Il rituale si accende il Sabato Santo. All’alba, il Comitato degli Schietti va in campagna per il taglio cerimoniale del melangolo, scelto con cura per robustezza e forma. Poi,” ‘a manciata”: un banchetto generoso offerto a tutti, un tripudio di sapori locali – castrato, sarde, salsiccia alla brace, formaggi, olive, vino – che celebra l’anima contadina e marinara di Terrasini e rinsalda la comunità.

Nel pomeriggio, l’albero, ormai pronto, sfila per il paese su un carretto siciliano addobbato a festa, trainato da un cavallo fiero. È il momento dell’addobbo solenne: nastri variopinti, ciancianeddi, fazzoletti rossi e, un tempo, anche gli aineddi, piccoli agnelli modellati nel formaggio tenero, oggi forse un ricordo sbiadito. La sfilata è un’esplosione di folklore: a banda, gruppi in costume, tammurinari, un’onda festante che accompagna l’albero verso la piazza.

L’albero degli schietti benedetto a Pasqua

La Domenica di Pasqua è il culmine. Dopo la messa mattutina, l’albero riceve la benedizione sul sagrato del Duomo. Poi inizia il suo viaggio per le vie, sollevato da chiunque voglia provare la propria forza, ma soprattutto dagli schietti sotto i balconi delle innamorate.

Un gesto che “vale cchiù ri ‘na palora”. Nel pomeriggio, la tradizione si fa competizione: in Piazza Duomo, la gara ufficiale di resistenza. Non più solo scapoli, ma uomini di ogni età, persino i bambini (“Pulcini”, che avranno la loro festa dedicata la domenica successiva), si sfidano a chi tiene l’albero alzato più a lungo. Un’evoluzione che apre la festa a tutta la comunità, anche se forse smorza l’antica tensione del corteggiamento. La serata esplode poi tra spettacoli, concerti di richiamo e gli immancabili botti, i fuochi d’artificio che dipingono il cielo sul Lungomare Peppino Impastato.

A dare colore e identità alla festa contribuiscono i costumi tradizionali. Gli schietti e i membri del Comitato indossano pantaloni neri di velluto alla zuava, gilet coordinato su camicia bianca candida, e il tocco fiammante ri birritta e del fazzoletto rossi. Un’eleganza d’altri tempi, che una fonte curiosamente collega ai costumi dell’agrigentino, un dettaglio che aggiunge fascino e un pizzico di mistero.

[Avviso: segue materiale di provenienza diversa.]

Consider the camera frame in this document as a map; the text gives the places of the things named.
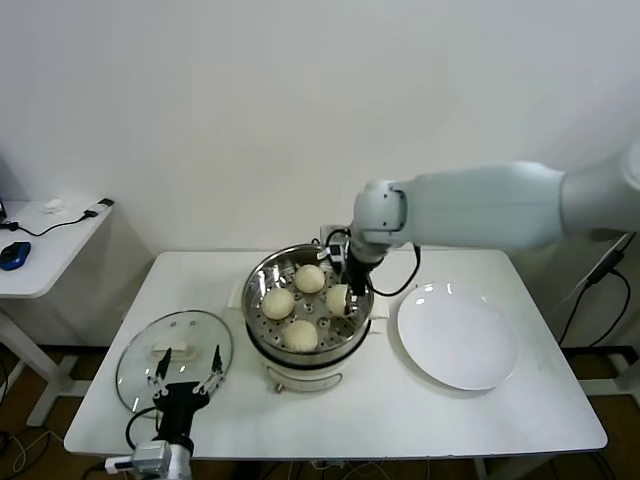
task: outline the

Ma la Festa di Li Schietti ha radici così profonde da superare gli oceani. Dal 1977, la comunità terrasinese emigrata a Detroit, negli USA, la celebra in contemporanea, facendo arrivare un vero albero d’arancio dalla California o dalla Florida, pur di non spezzare il filo della memoria. E dal 2012, anche a Wetzikon, in Svizzera, alcuni emigrati, spinti dalla nostalgia, hanno ricreato questo rito potente. Non sono semplici copie, ma atti d’amore, modi per sentirsi ancora a casa, per tramandare un’identità che la distanza non può cancellare. Un legame forte, testimoniato anche dai tanti emigrati che tornano a Terrasini per la festa “madre” e dal loro sostegno all’organizzazione.

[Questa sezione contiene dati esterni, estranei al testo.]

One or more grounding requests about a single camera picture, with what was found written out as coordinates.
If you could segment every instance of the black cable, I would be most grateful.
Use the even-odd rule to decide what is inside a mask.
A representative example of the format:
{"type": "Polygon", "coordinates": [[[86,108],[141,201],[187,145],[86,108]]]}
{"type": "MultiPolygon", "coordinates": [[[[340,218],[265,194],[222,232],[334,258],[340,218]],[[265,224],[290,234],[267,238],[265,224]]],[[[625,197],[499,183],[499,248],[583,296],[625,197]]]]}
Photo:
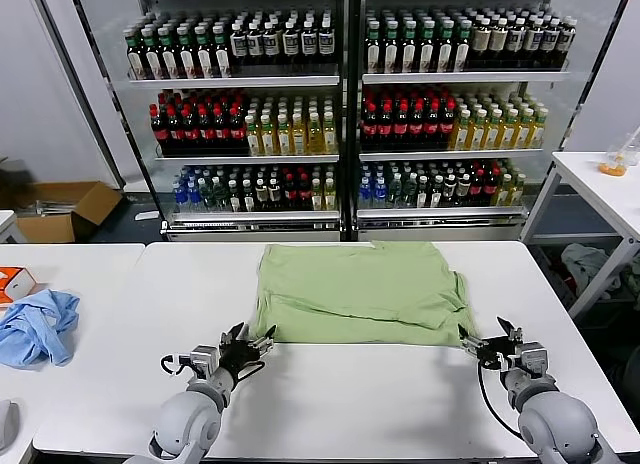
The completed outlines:
{"type": "Polygon", "coordinates": [[[489,409],[489,412],[491,413],[491,415],[495,417],[496,421],[498,421],[502,425],[502,427],[504,427],[507,431],[509,431],[511,434],[513,434],[514,436],[516,436],[518,439],[522,441],[523,440],[522,434],[510,428],[509,425],[500,418],[498,413],[491,406],[491,403],[489,402],[489,398],[487,397],[487,391],[484,388],[484,379],[482,378],[482,365],[480,364],[480,361],[478,361],[478,383],[480,384],[480,392],[482,392],[482,398],[484,399],[484,403],[487,405],[487,408],[489,409]]]}

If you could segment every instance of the white table leg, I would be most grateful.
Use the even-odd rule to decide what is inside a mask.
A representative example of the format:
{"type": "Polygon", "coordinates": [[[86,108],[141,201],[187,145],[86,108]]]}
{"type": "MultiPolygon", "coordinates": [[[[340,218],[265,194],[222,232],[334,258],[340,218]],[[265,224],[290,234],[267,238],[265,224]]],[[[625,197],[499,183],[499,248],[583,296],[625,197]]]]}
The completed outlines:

La Festa di Li Schietti, dunque, è un organismo vivo. Unisce passato pagano e presente cristiano, forza individuale e spirito comunitario, l’identità fiera di un borgo siciliano e i suoi legami sparsi nel mondo. È la celebrazione esuberante di una comunità che, nel gesto potente dell’alzata dell’albero, ritrova ogni Pasqua la sua storia, le sue radici e la sua irrefrenabile gioia di vivere.